DataKit -- Orchestrate applications using a Git-like dataflow

DataKit is a tool to orchestrate applications using a Git-like dataflow. It revisits the UNIX pipeline concept, with a modern twist: streams of tree-structured data instead of raw text. DataKit allows you to define complex build pipelines over version-controlled data.

DataKit is currently used as the coordination layer for HyperKit, the hypervisor component of Docker for Mac and Windows, and for the DataKitCI continuous integration system.

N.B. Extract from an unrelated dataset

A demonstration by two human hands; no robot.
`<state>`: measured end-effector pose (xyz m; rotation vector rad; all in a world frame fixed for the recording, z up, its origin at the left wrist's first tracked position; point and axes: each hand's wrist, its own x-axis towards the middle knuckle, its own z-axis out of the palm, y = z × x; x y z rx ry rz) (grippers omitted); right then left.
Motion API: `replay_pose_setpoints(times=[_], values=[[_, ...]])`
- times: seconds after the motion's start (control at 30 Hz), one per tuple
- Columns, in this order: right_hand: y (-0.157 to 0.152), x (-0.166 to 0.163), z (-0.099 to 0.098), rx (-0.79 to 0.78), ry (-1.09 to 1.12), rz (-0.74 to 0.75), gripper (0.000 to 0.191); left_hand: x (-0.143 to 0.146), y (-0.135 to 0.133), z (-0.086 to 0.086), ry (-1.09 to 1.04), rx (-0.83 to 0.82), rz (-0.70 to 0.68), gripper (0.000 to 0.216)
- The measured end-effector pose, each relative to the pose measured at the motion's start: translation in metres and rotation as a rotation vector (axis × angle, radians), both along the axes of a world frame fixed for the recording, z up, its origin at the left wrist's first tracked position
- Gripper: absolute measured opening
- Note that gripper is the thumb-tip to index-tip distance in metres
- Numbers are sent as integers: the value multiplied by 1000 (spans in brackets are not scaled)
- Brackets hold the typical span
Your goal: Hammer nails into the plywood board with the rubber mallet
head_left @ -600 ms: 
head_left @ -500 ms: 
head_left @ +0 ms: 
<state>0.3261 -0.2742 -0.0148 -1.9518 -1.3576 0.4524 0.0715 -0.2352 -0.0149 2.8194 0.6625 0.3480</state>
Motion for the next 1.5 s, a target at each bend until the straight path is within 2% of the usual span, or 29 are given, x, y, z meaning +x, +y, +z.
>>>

Build Status (OSX, Linux) Build status (Windows) docs

There are several components in this repository:

  • src contains the main DataKit service. This is a Git-like database to which other services can connect.
  • ci contains DataKitCI, a continuous integration system that uses DataKit to monitor repositories and store build results.
  • ci/self-ci is the CI configuration for DataKitCI that tests DataKit itself.
  • bridge/github is a service that monitors repositories on GitHub and syncs their metadata with a DataKit database. e.g. when a pull request is opened or updated, it will commit that information to DataKit. If you commit a status message to DataKit, the bridge will push it to GitHub.
  • bridge/local is a drop-in replacement for bridge/github that just monitors a local Git repository. This is useful for local testing.

Quick Start

The easiest way to use DataKit is to start both the server and the client in containers.

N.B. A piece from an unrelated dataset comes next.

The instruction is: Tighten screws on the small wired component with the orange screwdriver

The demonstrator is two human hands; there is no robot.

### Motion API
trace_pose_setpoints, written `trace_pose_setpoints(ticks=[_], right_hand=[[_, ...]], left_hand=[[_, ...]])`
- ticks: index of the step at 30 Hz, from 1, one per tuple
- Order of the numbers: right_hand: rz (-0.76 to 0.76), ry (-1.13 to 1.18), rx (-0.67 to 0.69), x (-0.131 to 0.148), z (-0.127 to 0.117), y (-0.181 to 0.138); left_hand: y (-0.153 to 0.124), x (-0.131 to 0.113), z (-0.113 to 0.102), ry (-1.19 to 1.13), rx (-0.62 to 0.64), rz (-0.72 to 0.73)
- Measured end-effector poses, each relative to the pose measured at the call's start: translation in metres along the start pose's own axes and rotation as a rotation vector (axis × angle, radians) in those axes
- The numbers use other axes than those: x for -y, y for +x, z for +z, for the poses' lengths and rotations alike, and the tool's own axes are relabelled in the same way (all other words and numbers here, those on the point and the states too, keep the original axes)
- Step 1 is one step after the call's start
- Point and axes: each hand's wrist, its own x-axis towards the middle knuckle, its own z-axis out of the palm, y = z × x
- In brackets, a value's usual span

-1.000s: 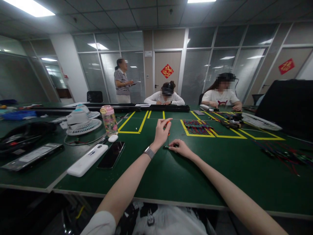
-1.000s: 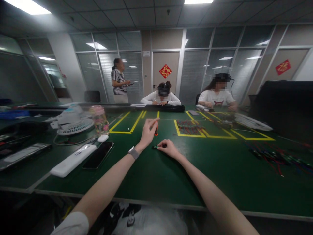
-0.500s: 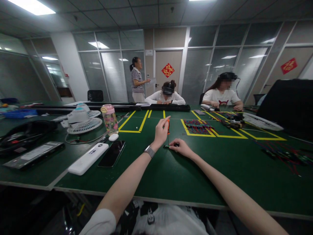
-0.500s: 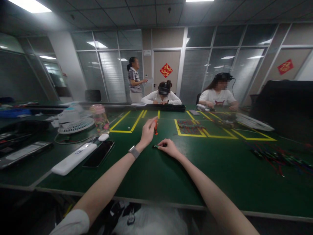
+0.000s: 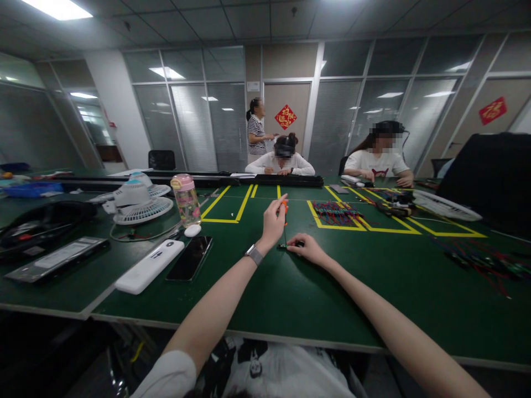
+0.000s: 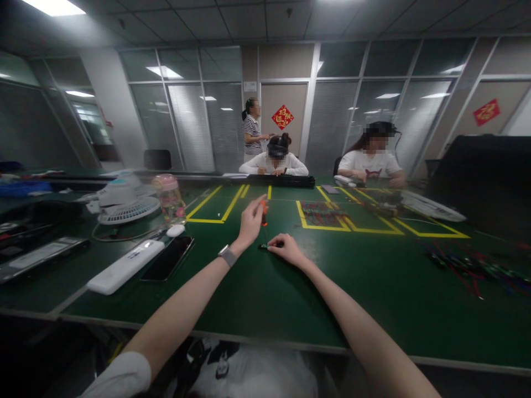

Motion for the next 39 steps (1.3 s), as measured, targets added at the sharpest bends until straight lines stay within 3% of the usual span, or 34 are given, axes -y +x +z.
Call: trace_pose_setpoints(ticks=[6, 12, 18, 24, 29, 34, 39], right_hand=[[0.000, -0.016, 0.008, -0.0006, -0.0002, 0.0008], [-0.006, -0.018, 0.004, -0.0022, 0.0002, 0.0004], [-0.022, -0.011, 0.004, -0.0026, 0.0005, 0.0008], [-0.003, -0.012, -0.004, -0.0007, -0.0001, 0.0001], [-0.002, -0.026, -0.009, 0.0004, -0.0008, -0.0006], [-0.002, -0.011, -0.011, 0.0003, 0.0004, -0.0004], [0.002, -0.009, -0.019, 0.0021, -0.0003, -0.0012]], left_hand=[[-0.0015, 0.0011, 0.0012, 0.081, -0.086, 0.035], [-0.0012, 0.0030, 0.0015, -0.016, -0.010, 0.001], [-0.0023, -0.0026, -0.0003, 0.106, -0.083, 0.024], [0.0001, -0.0023, -0.0007, -0.003, -0.021, -0.004], [-0.0003, -0.0022, -0.0014, 0.085, -0.085, 0.023], [0.0002, 0.0005, 0.0007, 0.012, -0.032, -0.011], [-0.0011, 0.0018, 0.0013, 0.099, -0.113, 0.010]])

To expose a Git repository as a 9p endpoint on port 5640 on a private network, run:

$ docker network create datakit-net # create a private network
$ docker run -it --net datakit-net --name datakit -v <path/to/git/repo>:/data docker/datakit

Note: The --name datakit option is mandatory. It will allow the client to connect to a known name on the private network.

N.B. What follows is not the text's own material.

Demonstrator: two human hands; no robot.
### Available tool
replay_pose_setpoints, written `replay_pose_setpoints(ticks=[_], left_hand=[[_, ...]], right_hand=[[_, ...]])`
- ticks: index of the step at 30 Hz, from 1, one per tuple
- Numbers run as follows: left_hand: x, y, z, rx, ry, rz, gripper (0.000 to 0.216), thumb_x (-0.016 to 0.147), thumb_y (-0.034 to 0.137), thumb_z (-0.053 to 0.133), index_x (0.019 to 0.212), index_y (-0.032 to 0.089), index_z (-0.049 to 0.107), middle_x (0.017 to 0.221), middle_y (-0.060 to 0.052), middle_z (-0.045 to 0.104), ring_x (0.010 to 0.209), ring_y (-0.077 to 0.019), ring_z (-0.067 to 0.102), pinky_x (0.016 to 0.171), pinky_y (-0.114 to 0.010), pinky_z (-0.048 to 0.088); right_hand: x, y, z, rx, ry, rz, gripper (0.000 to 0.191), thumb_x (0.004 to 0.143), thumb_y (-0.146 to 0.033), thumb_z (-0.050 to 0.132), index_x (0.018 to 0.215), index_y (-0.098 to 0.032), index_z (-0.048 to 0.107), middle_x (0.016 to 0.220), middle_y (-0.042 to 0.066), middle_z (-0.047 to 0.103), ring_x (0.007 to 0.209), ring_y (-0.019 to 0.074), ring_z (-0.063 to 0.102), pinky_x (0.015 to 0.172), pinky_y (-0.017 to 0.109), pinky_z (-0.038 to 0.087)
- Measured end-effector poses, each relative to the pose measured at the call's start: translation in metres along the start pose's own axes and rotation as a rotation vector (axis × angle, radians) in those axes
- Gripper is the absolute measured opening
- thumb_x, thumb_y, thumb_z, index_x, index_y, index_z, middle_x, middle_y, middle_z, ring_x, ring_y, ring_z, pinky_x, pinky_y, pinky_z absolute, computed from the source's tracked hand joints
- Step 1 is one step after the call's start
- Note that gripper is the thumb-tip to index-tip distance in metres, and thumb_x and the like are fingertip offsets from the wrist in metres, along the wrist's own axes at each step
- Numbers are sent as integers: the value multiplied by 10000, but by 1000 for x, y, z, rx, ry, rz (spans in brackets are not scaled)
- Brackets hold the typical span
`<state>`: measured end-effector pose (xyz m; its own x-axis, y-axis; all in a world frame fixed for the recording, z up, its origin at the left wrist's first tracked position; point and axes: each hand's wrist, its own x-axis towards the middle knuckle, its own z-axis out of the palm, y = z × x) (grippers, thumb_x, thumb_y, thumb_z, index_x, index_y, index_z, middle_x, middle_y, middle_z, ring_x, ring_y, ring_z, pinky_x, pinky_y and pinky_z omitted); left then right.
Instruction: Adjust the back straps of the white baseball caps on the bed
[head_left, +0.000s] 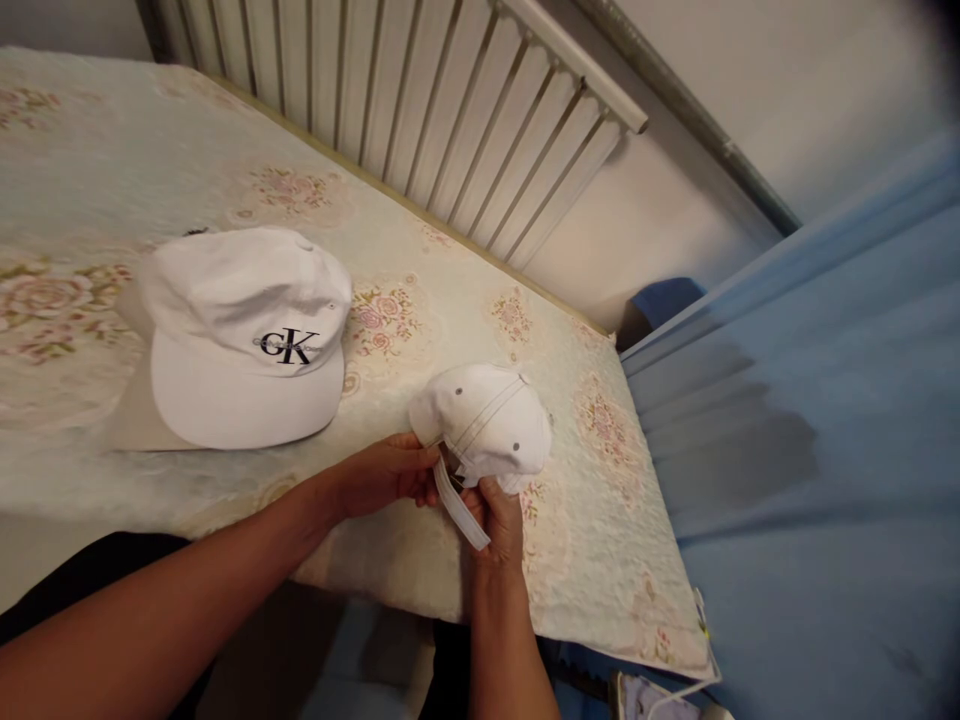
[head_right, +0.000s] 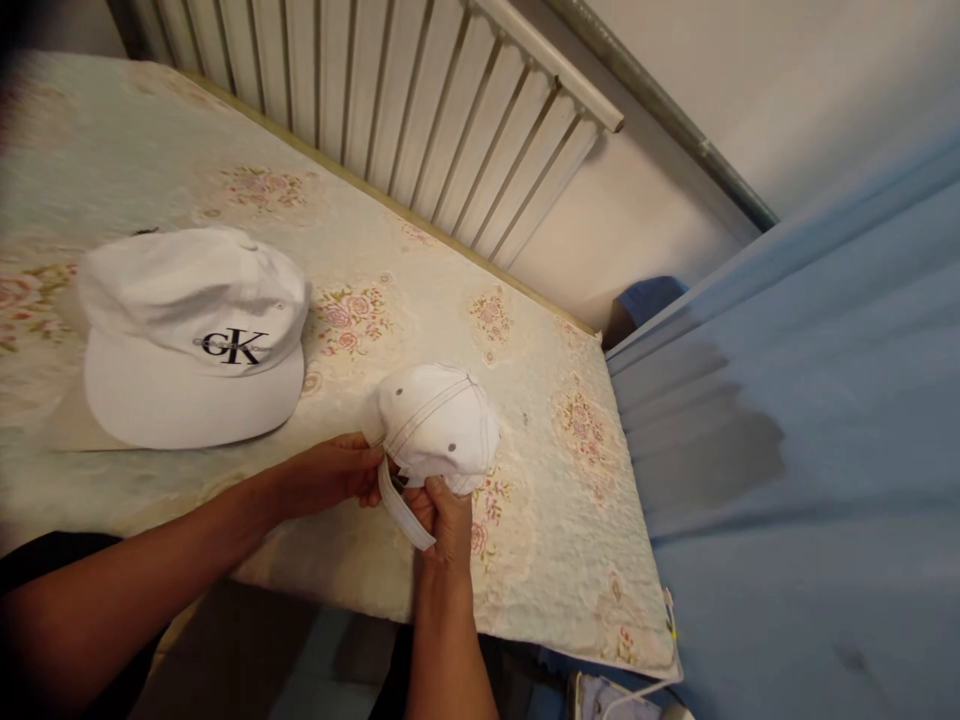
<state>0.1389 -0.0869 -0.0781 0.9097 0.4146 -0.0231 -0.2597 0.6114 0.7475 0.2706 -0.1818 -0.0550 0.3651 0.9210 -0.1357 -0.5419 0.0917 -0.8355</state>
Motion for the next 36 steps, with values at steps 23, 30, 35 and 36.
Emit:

You can then start a DataKit client, which will mount the 9p endpoint and expose the database as a filesystem API:

# In an other terminal
$ docker run -it --privileged --net datakit-net docker/datakit:client
$ ls /db
branch     remotes    snapshots  trees

Note: the --privileged option is needed because the container will have to mount the 9p endpoint into its local filesystem.

Now you can explore, edit and script /db. See the Filesystem API for more details.

Building

The easiest way to build the DataKit project is to use docker, (which is what the start-datakit.sh script does under the hood):

docker build -t docker/datakit:server -f Dockerfile.server .
docker build -t docker/datakit -f Dockerfile .
docker run -p 5640:5640 -it --rm docker/datakit --listen-9p=tcp://0.0.0.0:5640

These commands will expose the database's 9p endpoint on port 5640.

If you want to build the project from source without Docker, you will need to install ocaml and opam. Then write:

$ make depends
$ make && make test

For information about command-line options:

$ datakit --help

Prometheus metric reporting

Run with --listen-prometheus 9090 to expose metrics at http://*:9090/metrics.

Note: there is no encryption and no access control. You are expected to run the database in a container and to not export this port to the outside world. You can either collect the metrics by running a Prometheus service in a container on the same Docker network, or front the service with nginx or similar if you want to collect metrics remotely.

Language bindings

  • Go bindings are in the api/go directory.
  • OCaml bindings are in the api/ocaml directory. See examples/ocaml-client for an example.

Licensing

DataKit is licensed under the Apache License, Version 2.0. See LICENSE for the full license text.